Assessing Time-Varying Characteristics of Epidemiological Parameters and Improvement in Impact Assessment of Public Health and Social Measures for Covid-19 in Hong Kong and Mainland China
Posted: 5 Dec 2023
Abstract
Background & aims of study:
In general, assessing the changes in the activity and transmissibility of SARS-CoV-2 virus, the impact of the public health and social measures (PHSMs) against COVID-19 was evaluated. Where, along with daily infection activity, the serial interval distribution (time between successive symptom onsets in a transmission chain) is required to evaluate the transmissibility (e.g., effective or instantaneous reproduction number) at a temporal scale. In practice, serial interval distributions are found to vary over time and true epi-curve are not observed at real time. Therefore, our aim to assess the true epi-curve and serial interval distributions at temporal scale to evaluate the impact of COVID-19 PHSMs.
Methods & results
We first reconstructed the transmission pairs from the line-list information for ancestral variant of COVID-19 in Hong Kong and mainland China. We evaluated the time-varying effective serial interval distributions, using 10-14 days of sliding window for fitting a series of distributions including normal distribution via. MCMC. We also used a likelihood data augmentation framework to predict the true epi-curves and estimated the instantaneous reproduction number (R_t) incorporating the effective serial interval distributions. We used a series of multivariable regression models to evaluate the impact of different PHSMs and finally compared them with the traditional setup of Rt. We found the serial interval distribution was varying significantly across the waves and locations and ranged from 1.8 days (sd 4.3 days) to 7.8 days (sd 5.2 days) with decreasing and increasing trends over the pandemic span. The instantaneous reproduction number ranged from 2.4 (95% CI: 3.1, 2.0) to 0.5 (0.9, 0.3). We found that case isolation, other PHSMs, and the case profile were the significant factors for explaining the variance in serial intervals and hence in transmissibility. We estimated up to 12%-35% excess variance could be explained by these PHSMs when evaluated under effective serial intervals and true epi-curves compared to that of traditional constant serial intervals.

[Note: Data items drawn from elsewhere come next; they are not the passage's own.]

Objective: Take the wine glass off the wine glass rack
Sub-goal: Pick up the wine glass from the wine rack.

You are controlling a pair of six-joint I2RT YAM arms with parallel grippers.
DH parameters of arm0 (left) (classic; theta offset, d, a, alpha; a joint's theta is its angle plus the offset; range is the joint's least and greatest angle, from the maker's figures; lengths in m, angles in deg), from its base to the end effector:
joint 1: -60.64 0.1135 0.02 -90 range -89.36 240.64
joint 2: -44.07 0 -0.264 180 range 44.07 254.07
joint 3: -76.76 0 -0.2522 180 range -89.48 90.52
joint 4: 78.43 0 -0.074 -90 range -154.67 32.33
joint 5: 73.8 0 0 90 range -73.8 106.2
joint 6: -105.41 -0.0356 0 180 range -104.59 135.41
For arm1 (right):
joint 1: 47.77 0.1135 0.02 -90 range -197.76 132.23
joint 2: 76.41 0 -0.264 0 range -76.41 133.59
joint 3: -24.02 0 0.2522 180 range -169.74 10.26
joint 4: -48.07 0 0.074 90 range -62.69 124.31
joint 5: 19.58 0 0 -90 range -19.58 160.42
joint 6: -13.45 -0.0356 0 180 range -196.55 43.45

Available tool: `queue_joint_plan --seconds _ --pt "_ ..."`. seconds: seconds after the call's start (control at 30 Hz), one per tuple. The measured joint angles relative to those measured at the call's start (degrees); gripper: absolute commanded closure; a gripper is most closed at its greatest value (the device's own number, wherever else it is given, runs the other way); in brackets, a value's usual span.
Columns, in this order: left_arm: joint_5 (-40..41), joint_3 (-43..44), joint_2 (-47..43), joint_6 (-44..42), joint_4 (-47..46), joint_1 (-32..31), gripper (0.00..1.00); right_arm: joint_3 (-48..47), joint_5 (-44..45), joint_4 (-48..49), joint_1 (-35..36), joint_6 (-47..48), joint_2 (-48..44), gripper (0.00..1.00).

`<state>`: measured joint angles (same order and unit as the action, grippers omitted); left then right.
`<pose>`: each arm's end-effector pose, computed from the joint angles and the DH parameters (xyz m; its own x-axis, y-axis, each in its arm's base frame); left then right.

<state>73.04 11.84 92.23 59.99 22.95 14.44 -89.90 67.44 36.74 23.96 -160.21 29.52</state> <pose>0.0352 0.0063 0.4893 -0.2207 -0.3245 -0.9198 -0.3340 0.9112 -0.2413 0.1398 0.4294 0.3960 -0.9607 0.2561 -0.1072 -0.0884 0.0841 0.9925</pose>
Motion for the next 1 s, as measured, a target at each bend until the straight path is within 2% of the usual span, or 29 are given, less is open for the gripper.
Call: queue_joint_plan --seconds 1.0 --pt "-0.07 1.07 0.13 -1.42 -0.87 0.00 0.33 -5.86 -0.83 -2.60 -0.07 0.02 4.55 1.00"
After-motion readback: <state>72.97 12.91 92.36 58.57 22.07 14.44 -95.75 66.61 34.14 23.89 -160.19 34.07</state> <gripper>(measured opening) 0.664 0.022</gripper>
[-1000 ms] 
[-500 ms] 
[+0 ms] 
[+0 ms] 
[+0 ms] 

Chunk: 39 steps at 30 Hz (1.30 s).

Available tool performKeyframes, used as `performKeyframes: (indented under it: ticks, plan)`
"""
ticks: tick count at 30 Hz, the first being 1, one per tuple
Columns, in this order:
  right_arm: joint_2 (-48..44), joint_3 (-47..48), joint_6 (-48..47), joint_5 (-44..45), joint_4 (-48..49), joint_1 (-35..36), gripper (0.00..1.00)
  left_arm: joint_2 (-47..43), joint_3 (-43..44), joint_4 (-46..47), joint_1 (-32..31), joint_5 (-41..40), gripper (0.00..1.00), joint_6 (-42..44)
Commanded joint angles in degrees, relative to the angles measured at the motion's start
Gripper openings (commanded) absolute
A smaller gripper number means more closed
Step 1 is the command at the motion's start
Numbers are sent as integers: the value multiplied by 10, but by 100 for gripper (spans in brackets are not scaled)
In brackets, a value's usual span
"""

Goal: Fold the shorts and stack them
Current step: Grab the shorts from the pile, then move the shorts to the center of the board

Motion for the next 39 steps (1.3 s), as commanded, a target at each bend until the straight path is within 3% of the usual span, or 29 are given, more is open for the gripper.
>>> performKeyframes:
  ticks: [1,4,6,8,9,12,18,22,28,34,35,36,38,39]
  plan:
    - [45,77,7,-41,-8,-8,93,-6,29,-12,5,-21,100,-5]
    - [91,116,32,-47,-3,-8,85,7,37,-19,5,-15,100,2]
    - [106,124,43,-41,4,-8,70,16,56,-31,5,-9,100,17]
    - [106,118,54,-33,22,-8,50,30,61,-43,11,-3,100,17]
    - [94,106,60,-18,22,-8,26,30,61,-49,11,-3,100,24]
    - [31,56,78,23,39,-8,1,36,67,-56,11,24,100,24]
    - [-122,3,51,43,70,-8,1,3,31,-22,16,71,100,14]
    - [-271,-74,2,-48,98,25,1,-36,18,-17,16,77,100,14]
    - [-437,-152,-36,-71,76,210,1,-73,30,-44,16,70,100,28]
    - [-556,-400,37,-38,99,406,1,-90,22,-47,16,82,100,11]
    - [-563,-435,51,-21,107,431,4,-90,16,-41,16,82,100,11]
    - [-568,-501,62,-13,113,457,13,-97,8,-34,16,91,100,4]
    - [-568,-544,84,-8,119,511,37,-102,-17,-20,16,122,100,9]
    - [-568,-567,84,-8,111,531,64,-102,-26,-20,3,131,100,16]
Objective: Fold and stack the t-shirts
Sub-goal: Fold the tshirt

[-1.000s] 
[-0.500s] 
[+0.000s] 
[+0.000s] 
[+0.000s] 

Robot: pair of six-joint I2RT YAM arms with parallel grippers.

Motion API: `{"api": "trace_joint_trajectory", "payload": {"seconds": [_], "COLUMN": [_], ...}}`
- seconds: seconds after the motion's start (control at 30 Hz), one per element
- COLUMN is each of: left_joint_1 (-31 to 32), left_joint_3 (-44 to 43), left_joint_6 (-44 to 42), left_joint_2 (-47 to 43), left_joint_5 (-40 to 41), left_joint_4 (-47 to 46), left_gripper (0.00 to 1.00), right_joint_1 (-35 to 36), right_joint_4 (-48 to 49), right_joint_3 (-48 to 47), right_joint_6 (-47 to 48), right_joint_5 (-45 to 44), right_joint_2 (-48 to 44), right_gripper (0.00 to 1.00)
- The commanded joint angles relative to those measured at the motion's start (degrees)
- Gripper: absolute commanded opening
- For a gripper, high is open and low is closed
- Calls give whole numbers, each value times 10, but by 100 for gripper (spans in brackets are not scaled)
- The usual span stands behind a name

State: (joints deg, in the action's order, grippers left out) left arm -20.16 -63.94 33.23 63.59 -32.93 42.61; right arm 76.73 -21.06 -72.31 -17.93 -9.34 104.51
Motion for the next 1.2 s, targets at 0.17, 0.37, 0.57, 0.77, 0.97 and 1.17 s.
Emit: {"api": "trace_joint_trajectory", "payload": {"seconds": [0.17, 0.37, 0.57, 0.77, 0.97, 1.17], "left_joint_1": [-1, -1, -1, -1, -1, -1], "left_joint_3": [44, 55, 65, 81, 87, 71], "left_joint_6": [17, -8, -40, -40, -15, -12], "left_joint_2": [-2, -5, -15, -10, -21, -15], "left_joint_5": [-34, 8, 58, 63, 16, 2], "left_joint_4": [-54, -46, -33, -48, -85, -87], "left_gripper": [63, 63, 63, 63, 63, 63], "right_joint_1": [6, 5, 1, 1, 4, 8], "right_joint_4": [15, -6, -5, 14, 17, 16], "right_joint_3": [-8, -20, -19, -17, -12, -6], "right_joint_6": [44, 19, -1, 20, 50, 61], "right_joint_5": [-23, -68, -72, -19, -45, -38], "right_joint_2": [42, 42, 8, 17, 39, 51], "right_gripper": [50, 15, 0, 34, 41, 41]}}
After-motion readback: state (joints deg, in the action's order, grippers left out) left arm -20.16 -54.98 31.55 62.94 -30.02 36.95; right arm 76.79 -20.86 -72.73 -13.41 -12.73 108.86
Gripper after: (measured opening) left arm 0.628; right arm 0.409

Conclusions: Our findings highlight the need of evaluating temporal changes in the serial interval distribution and true epi-curves to predict real-time transmissibility to improve assessing transmission dynamics and the impact of control measures.
Note: This conference abstract was presented at the 9th International Conference on Infectious Disease Dynamics organized by the journal Epidemics. This abstract has not been screened by SSRN for potential for public harm and should not be used to inform any clinical decision making. No competing interests or funding statements have been declared.